Assigned task
The whole listing, please: repeat it exactly, with the pictures left out.

Input data
---*---
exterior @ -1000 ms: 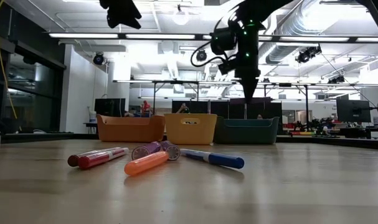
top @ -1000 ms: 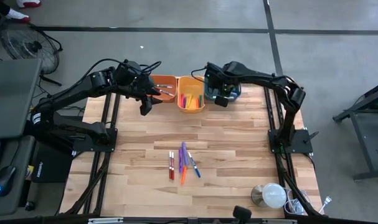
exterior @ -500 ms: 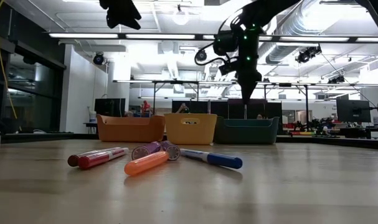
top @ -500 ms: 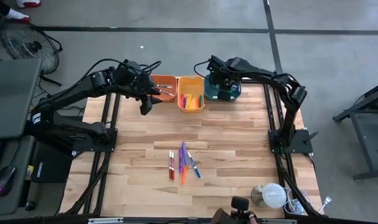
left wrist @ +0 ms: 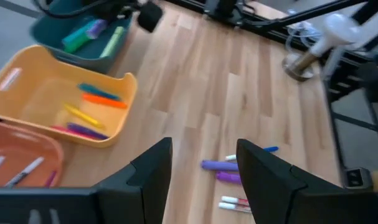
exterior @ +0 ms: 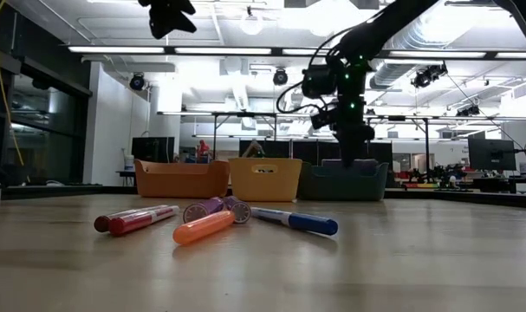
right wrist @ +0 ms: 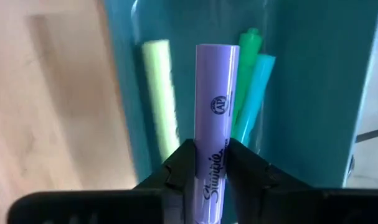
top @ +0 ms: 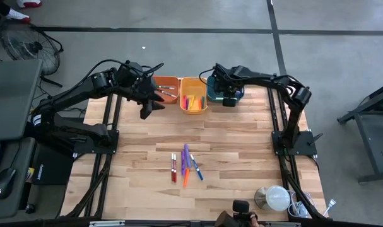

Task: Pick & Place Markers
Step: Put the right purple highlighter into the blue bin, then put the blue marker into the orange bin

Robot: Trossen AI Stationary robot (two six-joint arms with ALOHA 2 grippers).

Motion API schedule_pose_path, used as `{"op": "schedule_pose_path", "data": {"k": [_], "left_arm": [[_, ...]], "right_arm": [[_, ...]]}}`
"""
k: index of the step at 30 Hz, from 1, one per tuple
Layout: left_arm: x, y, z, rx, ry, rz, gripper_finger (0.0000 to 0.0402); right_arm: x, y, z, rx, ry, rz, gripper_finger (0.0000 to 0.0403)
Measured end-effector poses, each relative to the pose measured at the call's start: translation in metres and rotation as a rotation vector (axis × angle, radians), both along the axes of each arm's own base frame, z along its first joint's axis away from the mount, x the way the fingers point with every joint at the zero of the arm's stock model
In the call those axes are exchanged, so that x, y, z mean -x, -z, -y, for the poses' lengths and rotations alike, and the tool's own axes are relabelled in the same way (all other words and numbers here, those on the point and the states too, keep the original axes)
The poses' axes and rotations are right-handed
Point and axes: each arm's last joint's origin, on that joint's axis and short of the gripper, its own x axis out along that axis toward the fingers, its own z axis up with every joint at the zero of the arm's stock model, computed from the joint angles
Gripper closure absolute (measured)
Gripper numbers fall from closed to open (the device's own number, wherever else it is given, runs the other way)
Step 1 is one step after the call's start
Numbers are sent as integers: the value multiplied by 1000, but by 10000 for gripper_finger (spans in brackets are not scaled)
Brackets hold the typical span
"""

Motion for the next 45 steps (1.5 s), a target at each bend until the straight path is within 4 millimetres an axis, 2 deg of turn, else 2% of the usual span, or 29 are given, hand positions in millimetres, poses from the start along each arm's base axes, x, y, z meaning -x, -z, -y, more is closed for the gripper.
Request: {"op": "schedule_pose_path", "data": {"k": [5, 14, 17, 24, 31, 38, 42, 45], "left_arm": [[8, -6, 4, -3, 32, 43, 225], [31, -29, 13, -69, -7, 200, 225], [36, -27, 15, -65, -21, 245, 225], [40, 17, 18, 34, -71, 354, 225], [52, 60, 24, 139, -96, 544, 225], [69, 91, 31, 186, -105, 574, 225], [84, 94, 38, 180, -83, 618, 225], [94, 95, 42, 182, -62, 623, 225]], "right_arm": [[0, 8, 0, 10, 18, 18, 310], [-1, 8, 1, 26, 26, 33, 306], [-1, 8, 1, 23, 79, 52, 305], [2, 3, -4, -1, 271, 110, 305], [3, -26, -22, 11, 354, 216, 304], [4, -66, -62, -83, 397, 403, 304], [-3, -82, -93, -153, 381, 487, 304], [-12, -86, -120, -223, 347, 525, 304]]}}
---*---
Reply to the task
exterior @ -1000 ms: 
top @ -1000 ms: 
exterior @ -500 ms: 
top @ -500 ms: 
left wrist @ +0 ms: 
exterior @ +0 ms: 
right wrist @ +0 ms: 
top @ +0 ms: 

Task: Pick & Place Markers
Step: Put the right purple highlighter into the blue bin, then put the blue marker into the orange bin

Robot: Trossen AI Stationary robot (two six-joint arms with ALOHA 2 grippers).

Motion API schedule_pose_path, used as `{"op": "schedule_pose_path", "data": {"k": [_], "left_arm": [[_, ...]], "right_arm": [[_, ...]]}}`
"""
k: index of the step at 30 Hz, from 1, one per tuple
Layout: left_arm: x, y, z, rx, ry, rz, gripper_finger (0.0000 to 0.0402); right_arm: x, y, z, rx, ry, rz, gripper_finger (0.0000 to 0.0403)
Measured end-effector poses, each relative to the pose measured at the call's start: translation in metres and rotation as a rotation vector (axis × angle, radians), both along the axes of each arm's own base frame, z along its first joint's axis away from the mount, x the way the fingers point with every joint at the zero of the arm's stock model
In the call those axes are exchanged, so that x, y, z mean -x, -z, -y, for the poses' lengths and rotations alike, and the tool's own axes are relabelled in the same way (all other words and numbers here, those on the point and the states too, keep the original axes)
The poses' axes and rotations are right-handed
Point and axes: each arm's last joint's origin, on that joint's axis and short of the gripper, its own x axis out along that axis toward the fingers, its own z axis up with every joint at the zero of the arm's stock model, computed from the joint angles
Gripper closure absolute (measured)
Gripper numbers fall from closed to open (the device's own number, wherever else it is given, runs the other way)
Step 1 is one step after the call's start
Numbers are sent as integers: the value multiplied by 1000, but by 10000 for gripper_finger (spans in brackets are not scaled)
Brackets hold the typical span
"""

Motion for the next 45 steps (1.5 s), a target at each bend until the straight path is within 4 millimetres an axis, 2 deg of turn, else 2% of the usual span, or 29 are given, hand positions in millimetres, poses from the start along each arm's base axes, x, y, z meaning -x, -z, -y, more is closed for the gripper.
Request: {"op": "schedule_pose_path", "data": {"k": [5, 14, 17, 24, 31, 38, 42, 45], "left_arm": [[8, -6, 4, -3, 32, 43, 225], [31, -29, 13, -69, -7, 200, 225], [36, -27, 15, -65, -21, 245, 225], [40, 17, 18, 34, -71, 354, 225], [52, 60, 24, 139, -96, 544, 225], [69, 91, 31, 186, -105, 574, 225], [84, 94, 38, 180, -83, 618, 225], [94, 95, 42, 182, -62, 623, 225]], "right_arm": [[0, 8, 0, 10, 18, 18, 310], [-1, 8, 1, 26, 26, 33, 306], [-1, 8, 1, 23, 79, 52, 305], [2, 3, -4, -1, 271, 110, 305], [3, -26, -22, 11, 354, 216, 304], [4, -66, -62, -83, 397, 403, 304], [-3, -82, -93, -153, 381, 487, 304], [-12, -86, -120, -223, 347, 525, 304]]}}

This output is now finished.